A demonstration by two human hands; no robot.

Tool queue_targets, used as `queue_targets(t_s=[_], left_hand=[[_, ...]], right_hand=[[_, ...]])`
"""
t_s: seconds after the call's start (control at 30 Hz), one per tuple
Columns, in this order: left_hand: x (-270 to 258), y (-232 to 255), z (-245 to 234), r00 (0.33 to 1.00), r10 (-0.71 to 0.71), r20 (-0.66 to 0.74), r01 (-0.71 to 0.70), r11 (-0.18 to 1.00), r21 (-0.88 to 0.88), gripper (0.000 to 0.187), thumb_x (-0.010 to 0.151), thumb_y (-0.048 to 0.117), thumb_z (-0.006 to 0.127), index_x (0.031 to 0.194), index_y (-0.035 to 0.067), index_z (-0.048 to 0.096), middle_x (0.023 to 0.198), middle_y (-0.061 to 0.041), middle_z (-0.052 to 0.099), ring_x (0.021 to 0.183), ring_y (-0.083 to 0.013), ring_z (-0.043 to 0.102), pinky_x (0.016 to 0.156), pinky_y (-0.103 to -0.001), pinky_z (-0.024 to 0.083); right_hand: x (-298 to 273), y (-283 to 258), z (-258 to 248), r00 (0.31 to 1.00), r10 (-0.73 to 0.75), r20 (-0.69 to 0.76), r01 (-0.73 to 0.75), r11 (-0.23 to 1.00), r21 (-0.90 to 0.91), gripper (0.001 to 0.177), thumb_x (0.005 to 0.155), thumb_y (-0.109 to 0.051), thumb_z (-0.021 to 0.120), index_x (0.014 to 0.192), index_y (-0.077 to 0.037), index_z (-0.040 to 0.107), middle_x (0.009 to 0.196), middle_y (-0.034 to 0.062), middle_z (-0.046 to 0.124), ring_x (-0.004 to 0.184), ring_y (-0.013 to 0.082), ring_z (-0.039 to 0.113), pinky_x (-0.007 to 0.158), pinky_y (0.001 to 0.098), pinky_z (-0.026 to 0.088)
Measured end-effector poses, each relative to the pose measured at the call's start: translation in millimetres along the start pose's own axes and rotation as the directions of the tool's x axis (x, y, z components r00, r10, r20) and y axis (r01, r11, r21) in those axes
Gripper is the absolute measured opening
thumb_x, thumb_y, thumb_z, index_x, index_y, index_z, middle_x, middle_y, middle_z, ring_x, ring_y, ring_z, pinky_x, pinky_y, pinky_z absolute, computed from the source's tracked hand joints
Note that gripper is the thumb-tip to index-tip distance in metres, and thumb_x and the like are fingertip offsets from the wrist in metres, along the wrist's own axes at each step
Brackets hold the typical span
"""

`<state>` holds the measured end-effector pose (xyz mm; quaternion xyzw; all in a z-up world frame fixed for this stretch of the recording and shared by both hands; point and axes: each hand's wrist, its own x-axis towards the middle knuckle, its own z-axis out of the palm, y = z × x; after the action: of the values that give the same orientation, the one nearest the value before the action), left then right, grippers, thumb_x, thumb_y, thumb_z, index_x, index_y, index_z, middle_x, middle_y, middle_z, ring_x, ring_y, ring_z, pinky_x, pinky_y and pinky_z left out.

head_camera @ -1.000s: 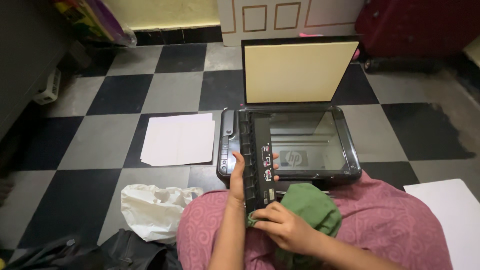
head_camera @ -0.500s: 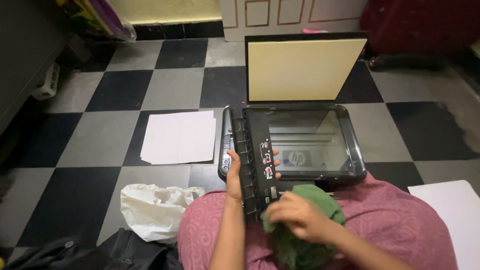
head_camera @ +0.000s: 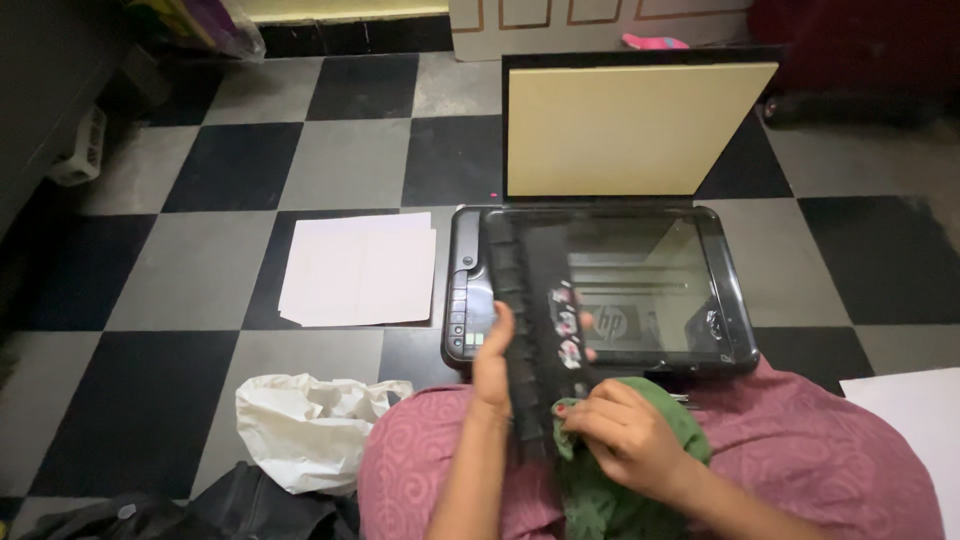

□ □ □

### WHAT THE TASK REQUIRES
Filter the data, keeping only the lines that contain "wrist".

### ANSWER BELOW
Note that gripper is the thumb-tip to index-tip distance in metres, and thumb_x and the like are fingertip offsets from the wrist in metres, along the wrist's own axes at each step
`<state>` holds the measured end-effector pose (xyz mm; quaternion xyzw; all in a z-up world frame fixed for this stretch of the recording and shared by both hands; point and axes: each hand's wrist, its own x-axis towards the middle knuckle, its own z-axis out of the palm, y = z × x; after the action: of the values that give the same orientation, the one nearest the value before the action), left then right, grippers, thumb_x, thumb_y, thumb_z, index_x, index_y, index_z, middle_x, middle_y, middle_z, ring_x, ring_y, ring_z, pinky_x, pinky_y and pinky_z left out.

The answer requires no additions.